Upon arrival, the two are met by Isabel (Monica Zanchi) and Sister Angela (Annamaria Clementi), both of whom have altruistic plans of their own in the rainforest. Their trek soon brings them across Donald (Donald O’Brien), a hunter who is on safari with his wife and a guide. Now that the film has brought together a large group of people, some of whom are more reprehensible than others, it’s time to pick them off and watch in delight as cannibals of the Amazon gut them, skewer them, and devour their flesh while the soothing sounds of Nico Fidenco play in the background.
So many of these Italian cannibal pictures feel interchangeable because the formula is incredibly simple – send a group of naïve outsiders into the Amazon and let an indigenous tribe kill and eat them, usually in the most horrific manner possible. What sets this film apart from so many others is in the title: Emanuelle. Gemser is not only easy on the eyes but she has this magnetic presence on screen, not because she is a great actress but her looks, abilities, and personality combine to create one of exploitation cinema’s most capable and sultry sirens. It is entirely due to her ingenuity here that anyone survives at all. She isn’t a rag doll, tossed around and used for sex and companionship; Emanuelle is a woman in charge of her own sexuality and she calls the shots. This film was made during a time when women were often used as set dressing or spent most of a film being subservient, so it’s a nice change of pace to have one in the lead who takes control and it feels natural, not forced.
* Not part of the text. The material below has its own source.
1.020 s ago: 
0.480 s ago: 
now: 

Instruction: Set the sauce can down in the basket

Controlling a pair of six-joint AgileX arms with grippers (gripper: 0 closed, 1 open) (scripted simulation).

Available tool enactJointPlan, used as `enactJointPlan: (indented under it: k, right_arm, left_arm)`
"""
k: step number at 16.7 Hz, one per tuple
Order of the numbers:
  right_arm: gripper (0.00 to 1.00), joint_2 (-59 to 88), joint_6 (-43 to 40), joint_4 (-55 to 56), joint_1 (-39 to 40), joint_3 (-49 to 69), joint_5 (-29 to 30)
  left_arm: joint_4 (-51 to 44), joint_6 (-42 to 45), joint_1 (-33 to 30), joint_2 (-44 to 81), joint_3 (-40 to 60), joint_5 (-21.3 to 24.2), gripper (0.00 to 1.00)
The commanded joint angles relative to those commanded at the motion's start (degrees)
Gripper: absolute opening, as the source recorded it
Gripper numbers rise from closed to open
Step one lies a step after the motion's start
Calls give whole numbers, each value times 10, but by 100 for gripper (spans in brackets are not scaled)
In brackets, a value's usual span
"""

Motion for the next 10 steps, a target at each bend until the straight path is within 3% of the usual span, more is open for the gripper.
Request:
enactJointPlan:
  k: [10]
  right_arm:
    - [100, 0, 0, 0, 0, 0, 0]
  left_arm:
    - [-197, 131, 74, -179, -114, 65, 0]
Don’t go thinking this is some kind of strong female-led picture that celebrates womanhood or anything. D’Amato never likes to peer too high from his gutter view, and “Emanuelle and the Last Cannibals” is a sleaze sensation; a cornucopia of cannibalism and carnal acts that culminates in the titular heroine literally becoming a god… temporarily. D’Amato takes two of humanity’s greatest loves – eating and screwing – and builds a story around them. Besides all of the aforementioned fornication, nipples are eaten as an amuse-bouche, penis tartare is part of the starter course, a vagina makes unexpected friends with the business end of a machete, a woman is gutted like a deer, and one guy learns a thin rope can still be strong enough to tear the human body in half. Nobody gets out of this thing unscathed… except, maybe, for Emanuelle who seems unfazed by every atrocity the world throws her way.
Ugly films need beautiful music and the lush, soothing sounds of Nico Fidenco make for the ultimate dichotomy of relaxation and revulsion. Fidenco’s score is less the serene soundscape Riz Ortolani composed for Cannibal Holocaust (1980) and more of a funky, porno-lite trip down ‘70s Lane. Oftentimes the composers on these rough Italian pictures delivered scores that felt like they belong to something more refined and accessible, not a movie destined for banning in multiple countries and cut to ribbons in others. Fidenco provided the score for many entries in the Black Emanuelle series and while those films might be past their prime the music is completely timeless.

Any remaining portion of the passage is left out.